BEGIN Material provided

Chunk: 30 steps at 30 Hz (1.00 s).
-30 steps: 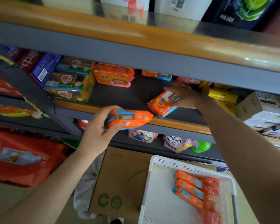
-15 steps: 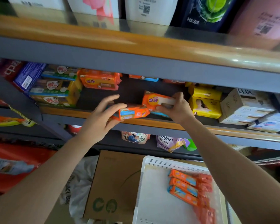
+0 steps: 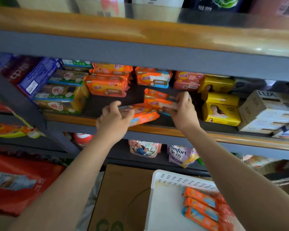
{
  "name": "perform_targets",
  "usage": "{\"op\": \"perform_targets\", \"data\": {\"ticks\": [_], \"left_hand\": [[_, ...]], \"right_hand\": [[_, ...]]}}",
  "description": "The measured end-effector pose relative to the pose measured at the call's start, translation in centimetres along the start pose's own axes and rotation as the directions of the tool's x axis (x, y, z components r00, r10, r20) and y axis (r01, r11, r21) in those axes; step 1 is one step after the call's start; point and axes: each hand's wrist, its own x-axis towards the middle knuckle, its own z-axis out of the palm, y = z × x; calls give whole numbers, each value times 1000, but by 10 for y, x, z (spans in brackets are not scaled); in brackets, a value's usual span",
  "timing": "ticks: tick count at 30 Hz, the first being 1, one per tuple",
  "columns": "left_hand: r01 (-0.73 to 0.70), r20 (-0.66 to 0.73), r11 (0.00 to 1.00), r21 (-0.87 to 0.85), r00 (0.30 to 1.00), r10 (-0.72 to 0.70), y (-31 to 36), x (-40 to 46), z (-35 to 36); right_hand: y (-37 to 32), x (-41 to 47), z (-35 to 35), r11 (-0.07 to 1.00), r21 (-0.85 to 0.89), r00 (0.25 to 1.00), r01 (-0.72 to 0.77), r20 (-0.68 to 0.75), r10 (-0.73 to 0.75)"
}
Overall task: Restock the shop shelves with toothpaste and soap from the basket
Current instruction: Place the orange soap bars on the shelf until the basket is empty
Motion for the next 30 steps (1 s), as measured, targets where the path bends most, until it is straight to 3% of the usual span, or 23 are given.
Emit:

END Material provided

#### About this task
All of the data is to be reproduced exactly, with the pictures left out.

#### Task result
Chunk: 30 steps at 30 Hz (1.00 s).
-30 steps: 
-15 steps: 
+0 steps: 
{
  "name": "perform_targets",
  "usage": "{\"op\": \"perform_targets\", \"data\": {\"ticks\": [_], \"left_hand\": [[_, ...]], \"right_hand\": [[_, ...]]}}",
  "description": "The measured end-effector pose relative to the pose measured at the call's start, translation in centimetres along the start pose's own axes and rotation as the directions of the tool's x axis (x, y, z components r00, r10, r20) and y axis (r01, r11, r21) in those axes; step 1 is one step after the call's start; point and axes: each hand's wrist, its own x-axis towards the middle knuckle, its own z-axis out of the palm, y = z × x; calls give whole numbers, each value times 1000, but by 10 for y, x, z (spans in brackets are not scaled); in brackets, a value's usual span",
  "timing": "ticks: tick count at 30 Hz, the first being 1, one per tuple",
  "columns": "left_hand: r01 (-0.73 to 0.70), r20 (-0.66 to 0.73), r11 (0.00 to 1.00), r21 (-0.87 to 0.85), r00 (0.30 to 1.00), r10 (-0.72 to 0.70), y (-31 to 36), x (-40 to 46), z (-35 to 36); right_hand: y (-37 to 32), x (-41 to 47), z (-35 to 35), r11 (-0.07 to 1.00), r21 (-0.85 to 0.89), r00 (0.25 to 1.00), r01 (-0.72 to 0.77), r20 (-0.68 to 0.75), r10 (-0.73 to 0.75)"
}
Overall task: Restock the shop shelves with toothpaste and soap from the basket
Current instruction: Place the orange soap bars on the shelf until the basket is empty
Motion for the next 30 steps (1 s), as measured, targets where the path bends most, until it is straight to 3% of the usual span, or 23 are given.
Emit:

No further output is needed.